[Data Boundary: Start]
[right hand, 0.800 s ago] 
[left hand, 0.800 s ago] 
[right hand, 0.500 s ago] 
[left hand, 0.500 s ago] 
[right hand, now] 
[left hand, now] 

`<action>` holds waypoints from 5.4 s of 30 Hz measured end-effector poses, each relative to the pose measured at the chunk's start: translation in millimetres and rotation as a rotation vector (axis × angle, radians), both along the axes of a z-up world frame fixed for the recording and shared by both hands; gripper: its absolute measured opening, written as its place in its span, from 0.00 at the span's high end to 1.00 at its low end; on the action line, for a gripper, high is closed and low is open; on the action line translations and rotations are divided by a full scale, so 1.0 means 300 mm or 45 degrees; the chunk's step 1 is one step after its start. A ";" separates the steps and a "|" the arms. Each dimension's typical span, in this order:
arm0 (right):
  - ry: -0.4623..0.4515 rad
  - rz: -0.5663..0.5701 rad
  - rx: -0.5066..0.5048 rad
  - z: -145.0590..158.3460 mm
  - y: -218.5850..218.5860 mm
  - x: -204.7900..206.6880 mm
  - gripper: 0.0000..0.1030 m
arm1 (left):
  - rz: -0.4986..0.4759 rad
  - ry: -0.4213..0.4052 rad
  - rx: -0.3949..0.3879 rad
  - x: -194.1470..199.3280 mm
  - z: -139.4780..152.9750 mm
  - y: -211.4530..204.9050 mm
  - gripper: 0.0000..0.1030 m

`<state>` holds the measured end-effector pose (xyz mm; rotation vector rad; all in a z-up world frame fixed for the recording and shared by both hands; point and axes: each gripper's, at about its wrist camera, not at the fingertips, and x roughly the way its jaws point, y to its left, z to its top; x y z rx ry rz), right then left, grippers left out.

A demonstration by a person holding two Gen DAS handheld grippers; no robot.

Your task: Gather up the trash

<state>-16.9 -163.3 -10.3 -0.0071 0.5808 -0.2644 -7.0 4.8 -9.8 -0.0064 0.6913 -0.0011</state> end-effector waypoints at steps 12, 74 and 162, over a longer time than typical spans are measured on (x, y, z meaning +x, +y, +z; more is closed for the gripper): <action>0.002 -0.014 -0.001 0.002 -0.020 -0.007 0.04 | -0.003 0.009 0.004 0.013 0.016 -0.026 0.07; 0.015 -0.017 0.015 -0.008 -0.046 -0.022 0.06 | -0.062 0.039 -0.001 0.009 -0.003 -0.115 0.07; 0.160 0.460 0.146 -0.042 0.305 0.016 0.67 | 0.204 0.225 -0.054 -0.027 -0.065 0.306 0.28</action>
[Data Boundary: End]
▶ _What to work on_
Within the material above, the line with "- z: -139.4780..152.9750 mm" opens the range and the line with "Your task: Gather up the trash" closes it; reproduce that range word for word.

▶ _Response_
  - z: -139.4780..152.9750 mm
  - y: -211.4530..204.9050 mm
  - gripper: 0.0000..0.1030 m

`<state>` holds the measured end-effector pose (xyz mm; rotation vector rad; all in a z-up world frame fixed for the recording and shared by both hands; point and axes: each gripper's, at about its wrist camera, not at the fingertips, and x roughly the way its jaws point, y to its left, z to its top; x y z rx ry rz), right then left, grippers left out.

A demonstration by a person holding two Gen DAS handheld grippers; no robot.

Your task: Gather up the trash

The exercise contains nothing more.